--- Provided material ---

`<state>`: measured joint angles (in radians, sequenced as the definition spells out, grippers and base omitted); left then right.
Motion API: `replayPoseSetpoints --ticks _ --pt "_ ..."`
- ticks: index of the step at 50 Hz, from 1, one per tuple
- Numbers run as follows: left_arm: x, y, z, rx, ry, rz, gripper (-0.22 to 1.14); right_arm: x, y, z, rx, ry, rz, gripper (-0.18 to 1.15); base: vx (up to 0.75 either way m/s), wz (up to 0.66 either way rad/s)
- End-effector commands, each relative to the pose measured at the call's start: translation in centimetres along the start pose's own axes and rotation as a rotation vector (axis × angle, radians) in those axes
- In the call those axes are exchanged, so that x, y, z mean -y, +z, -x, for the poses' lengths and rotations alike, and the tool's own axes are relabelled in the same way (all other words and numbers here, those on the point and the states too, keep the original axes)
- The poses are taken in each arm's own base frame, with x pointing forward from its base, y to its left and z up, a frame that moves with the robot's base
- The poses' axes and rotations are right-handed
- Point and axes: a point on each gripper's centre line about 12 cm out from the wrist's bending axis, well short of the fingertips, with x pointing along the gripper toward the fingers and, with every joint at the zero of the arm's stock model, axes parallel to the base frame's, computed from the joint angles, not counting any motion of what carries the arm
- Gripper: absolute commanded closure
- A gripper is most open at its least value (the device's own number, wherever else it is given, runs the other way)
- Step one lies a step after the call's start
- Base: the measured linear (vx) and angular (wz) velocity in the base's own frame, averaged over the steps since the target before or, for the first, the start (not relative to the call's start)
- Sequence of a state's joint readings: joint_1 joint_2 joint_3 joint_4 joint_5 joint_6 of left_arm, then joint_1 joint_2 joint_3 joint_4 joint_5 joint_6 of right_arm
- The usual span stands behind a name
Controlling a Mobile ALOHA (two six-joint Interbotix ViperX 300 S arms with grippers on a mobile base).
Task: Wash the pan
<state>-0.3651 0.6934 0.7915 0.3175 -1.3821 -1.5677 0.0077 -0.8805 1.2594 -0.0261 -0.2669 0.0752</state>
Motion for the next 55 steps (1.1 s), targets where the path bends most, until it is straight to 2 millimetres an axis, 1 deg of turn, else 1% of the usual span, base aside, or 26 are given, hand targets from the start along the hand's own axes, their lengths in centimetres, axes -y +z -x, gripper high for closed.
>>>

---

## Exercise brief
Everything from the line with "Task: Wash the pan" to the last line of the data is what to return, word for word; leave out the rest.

## Task solution
Task: Wash the pan
<state>-0.3651 0.6934 0.7915 0.3175 -1.3821 -1.5677 0.0077 -0.8805 1.2594 -0.0261 -0.2669 0.0752</state>
Motion for the next 55 steps (1.1 s), targets where the path bends most, until it is straight to 2 millimetres an axis, 1 deg of turn, else 1% of the usual span, base aside, or 26 are given, hand targets from the start along the hand's own axes, their lengths in centimetres, axes -y +z -x, gripper high for closed.
>>>

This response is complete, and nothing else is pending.